In response to the rapidly-growing problem of synthetic drugs around the world, the United Nations Office on Drugs and Crime (UNODC) on November 19 launched a new strategy to support countries in addressing the situation.
The launch of the new strategy comes at a critical moment. The number of new psychoactive substances emerging on illicit drug markets has increased six-fold in the past decade and reached a record high of over 1,000 unique substances in 2020. Annual global seizures of amphetamine-type stimulants increased by 64 per cent in 2019, while opioid use disorder deaths have gone up by 71 per cent over the past decade.
Building on UNODC’s experience and lessons learned from the past years in dealing with the opioid crisis, the new Synthetic Drug Strategy will offer a balanced and comprehensive framework that is grounded in science.
A particular emphasis will be placed on evidence-based responses for women and youth, in recognition of the specific challenges they face.
“This is the time to take evidence-based action to stem the synthetic drug crisis,” said the UNODC Executive Director, Ghada Waly, speaking at a Commission on Narcotic Drugs (CND) special launch event. “By paying attention to the science and investing in early warning, we can save lives, protect the health and sustainable development of our societies, and help to prevent the next crisis.”
The Strategy will focus on four “spheres of action”: multilateralism and international cooperation, early warning on emerging synthetic drug threats, science-informed health responses, and counternarcotic interventions.
Those challenges have been amplified by the COVID-19 pandemic and its consequences, as economic hardship and growing inequalities have pushed people towards dangerous coping mechanisms.
“Young people trying to cope with poverty resort to opioids,” warned a healthcare worker in Africa, where almost half of all countries have reported non-medical use, seizures or trafficking of tramadol, an opioid painkiller.
At the CND event to launch the Strategy, participants heard that drug overdose deaths in the United States were up nearly 30 percent in the 12-month period ending in April 2021, mainly due to synthetic opioids, according to provisional figures from the National Center for Health Statistics.
Women who use drugs also face specific difficulties, including a lack of availability of necessary gender-specific health and drug treatment services, barriers to accessing existing services, social stigma and the fear of possible legal sanctions in relation to drug use and/or losing the custody of children while in treatment.

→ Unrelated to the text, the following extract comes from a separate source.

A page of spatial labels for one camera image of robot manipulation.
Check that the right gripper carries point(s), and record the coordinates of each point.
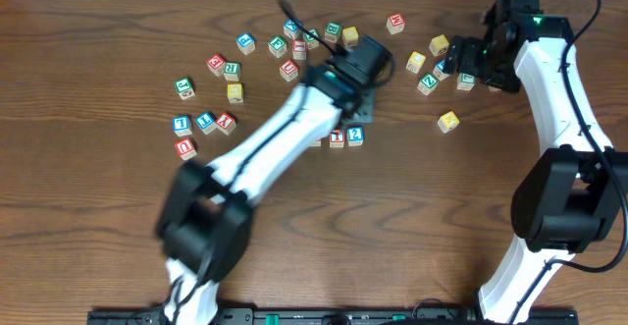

Through science-informed processes, evidence, and knowledge, the new strategy will help policymakers to introduce effective policy directions and strategies to disrupt the manufacture and trafficking of synthetic drugs, and to provide access to treatment in different parts of the world.
“I used to think that everyone was just waiting for us to die” said a drug user in Europe, who fortunately received treatment in time.
Taking swift action against the synthetic drugs problem can ensure that others are not left to feel similarly abandoned.